======== Dataset content ========

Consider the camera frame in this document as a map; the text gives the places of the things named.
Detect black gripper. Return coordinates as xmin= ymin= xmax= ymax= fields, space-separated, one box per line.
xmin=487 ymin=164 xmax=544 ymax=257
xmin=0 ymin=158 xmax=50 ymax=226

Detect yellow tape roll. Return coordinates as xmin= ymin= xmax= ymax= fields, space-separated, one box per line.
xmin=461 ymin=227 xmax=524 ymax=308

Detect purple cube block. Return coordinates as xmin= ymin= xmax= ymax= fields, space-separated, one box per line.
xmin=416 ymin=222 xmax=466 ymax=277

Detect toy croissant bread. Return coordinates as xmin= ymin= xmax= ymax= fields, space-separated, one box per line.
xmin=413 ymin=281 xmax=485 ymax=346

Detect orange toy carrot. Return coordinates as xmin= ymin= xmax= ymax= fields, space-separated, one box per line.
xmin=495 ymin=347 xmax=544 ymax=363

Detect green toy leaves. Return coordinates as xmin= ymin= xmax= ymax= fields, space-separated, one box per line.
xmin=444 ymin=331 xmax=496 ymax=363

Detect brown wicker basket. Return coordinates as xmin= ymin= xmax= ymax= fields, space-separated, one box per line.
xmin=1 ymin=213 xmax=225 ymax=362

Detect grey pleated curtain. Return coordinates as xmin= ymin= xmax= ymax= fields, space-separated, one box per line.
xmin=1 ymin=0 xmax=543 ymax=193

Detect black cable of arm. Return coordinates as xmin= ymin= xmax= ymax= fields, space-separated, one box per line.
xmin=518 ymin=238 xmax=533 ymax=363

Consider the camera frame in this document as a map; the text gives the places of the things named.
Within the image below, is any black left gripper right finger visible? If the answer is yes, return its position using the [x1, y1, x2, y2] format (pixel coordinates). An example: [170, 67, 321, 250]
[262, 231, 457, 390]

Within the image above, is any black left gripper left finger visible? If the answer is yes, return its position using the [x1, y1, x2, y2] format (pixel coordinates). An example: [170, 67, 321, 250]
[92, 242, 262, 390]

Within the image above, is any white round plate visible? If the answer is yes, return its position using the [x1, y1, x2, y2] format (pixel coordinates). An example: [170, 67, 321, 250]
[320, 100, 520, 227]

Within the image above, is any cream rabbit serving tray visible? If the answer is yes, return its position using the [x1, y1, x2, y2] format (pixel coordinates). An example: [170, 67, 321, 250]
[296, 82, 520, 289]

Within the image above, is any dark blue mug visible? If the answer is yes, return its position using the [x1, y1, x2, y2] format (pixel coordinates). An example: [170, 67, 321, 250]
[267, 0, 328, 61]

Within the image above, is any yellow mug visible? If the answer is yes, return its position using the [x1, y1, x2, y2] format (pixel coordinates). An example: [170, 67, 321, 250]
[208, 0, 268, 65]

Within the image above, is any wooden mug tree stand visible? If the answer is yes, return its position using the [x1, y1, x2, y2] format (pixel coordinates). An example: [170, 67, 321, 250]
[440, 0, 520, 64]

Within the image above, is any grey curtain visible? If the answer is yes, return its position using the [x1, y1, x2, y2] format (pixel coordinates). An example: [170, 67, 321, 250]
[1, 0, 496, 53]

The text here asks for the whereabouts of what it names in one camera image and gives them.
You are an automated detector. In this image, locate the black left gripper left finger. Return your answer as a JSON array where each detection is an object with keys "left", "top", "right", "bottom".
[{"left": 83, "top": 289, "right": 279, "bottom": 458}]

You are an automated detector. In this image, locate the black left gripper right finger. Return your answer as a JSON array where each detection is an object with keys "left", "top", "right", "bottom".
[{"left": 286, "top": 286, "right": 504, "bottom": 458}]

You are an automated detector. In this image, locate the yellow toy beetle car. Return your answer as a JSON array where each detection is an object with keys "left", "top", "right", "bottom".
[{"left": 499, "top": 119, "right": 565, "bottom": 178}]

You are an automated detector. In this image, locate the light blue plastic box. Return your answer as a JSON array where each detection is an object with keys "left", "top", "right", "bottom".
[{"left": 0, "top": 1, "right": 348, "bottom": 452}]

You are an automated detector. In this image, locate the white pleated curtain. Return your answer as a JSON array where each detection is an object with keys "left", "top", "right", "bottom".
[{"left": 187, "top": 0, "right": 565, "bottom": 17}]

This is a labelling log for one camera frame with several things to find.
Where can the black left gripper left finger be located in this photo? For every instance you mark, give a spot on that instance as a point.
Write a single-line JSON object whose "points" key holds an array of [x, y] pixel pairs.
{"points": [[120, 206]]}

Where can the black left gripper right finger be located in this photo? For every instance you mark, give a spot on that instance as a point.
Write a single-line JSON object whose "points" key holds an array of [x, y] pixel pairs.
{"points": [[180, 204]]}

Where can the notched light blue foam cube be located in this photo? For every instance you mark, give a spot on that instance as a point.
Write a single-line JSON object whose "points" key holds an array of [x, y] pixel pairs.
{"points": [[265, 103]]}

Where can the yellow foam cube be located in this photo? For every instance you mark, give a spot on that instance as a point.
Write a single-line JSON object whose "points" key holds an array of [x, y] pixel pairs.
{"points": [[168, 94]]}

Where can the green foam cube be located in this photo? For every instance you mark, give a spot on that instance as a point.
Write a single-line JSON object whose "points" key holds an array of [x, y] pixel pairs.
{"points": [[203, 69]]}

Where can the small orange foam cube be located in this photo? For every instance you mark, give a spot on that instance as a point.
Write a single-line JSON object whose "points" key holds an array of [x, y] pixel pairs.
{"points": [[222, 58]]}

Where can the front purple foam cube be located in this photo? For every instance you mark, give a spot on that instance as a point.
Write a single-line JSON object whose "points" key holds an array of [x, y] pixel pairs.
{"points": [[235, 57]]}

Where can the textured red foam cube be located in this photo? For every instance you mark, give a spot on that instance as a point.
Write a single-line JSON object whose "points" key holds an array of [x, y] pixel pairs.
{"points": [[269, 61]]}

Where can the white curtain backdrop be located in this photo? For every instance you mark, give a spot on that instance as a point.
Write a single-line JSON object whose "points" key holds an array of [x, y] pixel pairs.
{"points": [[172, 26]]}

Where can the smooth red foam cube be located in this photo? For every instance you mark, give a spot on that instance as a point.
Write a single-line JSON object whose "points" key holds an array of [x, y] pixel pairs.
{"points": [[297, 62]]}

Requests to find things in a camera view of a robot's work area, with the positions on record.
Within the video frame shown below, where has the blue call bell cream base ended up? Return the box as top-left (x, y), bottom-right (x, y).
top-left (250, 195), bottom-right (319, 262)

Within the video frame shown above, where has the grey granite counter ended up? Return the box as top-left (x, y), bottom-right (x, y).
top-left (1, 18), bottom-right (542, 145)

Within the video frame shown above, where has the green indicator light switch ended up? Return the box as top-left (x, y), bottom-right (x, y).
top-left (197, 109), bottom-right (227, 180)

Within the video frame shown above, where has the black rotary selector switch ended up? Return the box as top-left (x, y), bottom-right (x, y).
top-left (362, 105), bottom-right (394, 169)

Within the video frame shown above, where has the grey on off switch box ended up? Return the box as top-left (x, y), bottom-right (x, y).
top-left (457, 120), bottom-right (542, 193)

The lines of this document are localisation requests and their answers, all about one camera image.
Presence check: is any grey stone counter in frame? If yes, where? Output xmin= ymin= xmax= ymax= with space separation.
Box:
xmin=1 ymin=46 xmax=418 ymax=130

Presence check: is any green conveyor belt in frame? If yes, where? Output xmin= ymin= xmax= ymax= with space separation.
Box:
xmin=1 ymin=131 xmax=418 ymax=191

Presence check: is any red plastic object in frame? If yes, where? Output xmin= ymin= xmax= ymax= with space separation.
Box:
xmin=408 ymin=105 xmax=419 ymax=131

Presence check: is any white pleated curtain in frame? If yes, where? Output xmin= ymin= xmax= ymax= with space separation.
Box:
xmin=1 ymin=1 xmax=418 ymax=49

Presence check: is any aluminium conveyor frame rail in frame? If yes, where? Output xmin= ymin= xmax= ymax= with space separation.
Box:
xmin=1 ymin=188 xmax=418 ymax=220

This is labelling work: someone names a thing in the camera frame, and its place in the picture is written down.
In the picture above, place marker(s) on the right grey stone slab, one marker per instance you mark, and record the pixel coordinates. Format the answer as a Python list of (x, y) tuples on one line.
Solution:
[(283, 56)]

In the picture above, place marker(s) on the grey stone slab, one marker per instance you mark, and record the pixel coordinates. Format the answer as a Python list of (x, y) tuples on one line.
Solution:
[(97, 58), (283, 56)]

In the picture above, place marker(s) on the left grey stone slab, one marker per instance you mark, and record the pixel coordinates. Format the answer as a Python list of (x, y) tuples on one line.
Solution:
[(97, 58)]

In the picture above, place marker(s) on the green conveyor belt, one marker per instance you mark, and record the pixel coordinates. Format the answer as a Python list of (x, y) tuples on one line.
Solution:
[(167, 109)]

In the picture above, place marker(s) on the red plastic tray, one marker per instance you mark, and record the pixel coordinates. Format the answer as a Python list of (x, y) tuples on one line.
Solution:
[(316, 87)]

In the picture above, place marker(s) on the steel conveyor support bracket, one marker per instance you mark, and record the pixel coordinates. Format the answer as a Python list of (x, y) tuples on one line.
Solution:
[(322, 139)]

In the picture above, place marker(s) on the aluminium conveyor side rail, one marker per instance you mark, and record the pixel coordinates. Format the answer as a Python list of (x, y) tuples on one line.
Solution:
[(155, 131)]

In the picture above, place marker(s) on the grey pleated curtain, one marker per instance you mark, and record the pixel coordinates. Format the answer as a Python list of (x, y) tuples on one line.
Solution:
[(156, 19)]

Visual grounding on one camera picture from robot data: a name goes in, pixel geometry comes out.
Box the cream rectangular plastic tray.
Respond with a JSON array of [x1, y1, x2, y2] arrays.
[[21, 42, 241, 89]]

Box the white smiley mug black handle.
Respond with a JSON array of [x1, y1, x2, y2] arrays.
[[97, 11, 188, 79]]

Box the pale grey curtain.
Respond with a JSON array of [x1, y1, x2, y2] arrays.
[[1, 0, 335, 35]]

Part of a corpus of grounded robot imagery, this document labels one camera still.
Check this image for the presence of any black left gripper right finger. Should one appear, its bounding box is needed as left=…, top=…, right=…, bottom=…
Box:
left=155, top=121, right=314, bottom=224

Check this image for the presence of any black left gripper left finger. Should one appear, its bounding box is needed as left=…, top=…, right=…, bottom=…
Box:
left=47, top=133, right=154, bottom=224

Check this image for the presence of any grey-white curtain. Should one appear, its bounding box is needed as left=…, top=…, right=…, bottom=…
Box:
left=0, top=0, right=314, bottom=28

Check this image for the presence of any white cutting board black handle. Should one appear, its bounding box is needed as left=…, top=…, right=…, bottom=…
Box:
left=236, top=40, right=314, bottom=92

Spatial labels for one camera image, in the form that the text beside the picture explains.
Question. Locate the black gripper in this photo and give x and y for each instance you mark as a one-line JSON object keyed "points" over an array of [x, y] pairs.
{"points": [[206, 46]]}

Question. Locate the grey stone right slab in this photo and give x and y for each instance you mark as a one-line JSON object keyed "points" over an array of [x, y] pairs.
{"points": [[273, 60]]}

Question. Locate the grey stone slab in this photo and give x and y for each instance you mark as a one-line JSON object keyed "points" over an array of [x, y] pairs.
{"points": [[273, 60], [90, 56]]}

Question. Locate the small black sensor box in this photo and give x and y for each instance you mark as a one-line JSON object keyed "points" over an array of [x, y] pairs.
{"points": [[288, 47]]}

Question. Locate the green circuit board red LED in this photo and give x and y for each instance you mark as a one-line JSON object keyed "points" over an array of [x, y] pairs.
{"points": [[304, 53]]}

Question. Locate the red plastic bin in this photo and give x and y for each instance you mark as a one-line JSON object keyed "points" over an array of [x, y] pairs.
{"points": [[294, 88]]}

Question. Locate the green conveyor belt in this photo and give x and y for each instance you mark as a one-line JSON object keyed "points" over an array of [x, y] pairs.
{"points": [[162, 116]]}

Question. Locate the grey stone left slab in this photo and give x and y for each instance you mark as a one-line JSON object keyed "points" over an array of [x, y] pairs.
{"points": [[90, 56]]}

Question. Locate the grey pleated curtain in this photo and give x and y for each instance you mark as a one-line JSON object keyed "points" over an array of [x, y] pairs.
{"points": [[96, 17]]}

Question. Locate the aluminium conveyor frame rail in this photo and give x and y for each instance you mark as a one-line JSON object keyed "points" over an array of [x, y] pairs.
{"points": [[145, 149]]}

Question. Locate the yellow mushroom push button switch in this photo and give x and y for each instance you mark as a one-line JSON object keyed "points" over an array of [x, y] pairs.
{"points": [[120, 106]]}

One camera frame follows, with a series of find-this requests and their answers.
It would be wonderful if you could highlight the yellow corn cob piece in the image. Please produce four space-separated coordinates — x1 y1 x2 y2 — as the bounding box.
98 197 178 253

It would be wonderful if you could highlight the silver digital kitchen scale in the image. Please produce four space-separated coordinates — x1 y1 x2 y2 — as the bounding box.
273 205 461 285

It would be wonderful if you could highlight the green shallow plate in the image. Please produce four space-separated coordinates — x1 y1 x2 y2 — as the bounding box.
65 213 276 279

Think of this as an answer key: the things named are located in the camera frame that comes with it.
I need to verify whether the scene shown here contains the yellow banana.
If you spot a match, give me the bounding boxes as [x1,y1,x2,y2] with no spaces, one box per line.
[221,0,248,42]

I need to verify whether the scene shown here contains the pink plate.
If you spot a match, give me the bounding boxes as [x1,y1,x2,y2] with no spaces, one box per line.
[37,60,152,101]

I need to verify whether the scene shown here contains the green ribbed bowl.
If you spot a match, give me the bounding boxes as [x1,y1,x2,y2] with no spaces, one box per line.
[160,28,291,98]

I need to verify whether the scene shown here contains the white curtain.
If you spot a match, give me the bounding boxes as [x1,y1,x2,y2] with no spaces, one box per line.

========

--- What this task involves ---
Lines above with "work" in them are the ones to copy.

--- Reply ---
Requests to find things in a camera view of a robot's work area, with the positions on record.
This is labelling work: someone names a thing in the camera frame, and its place in the picture is written down.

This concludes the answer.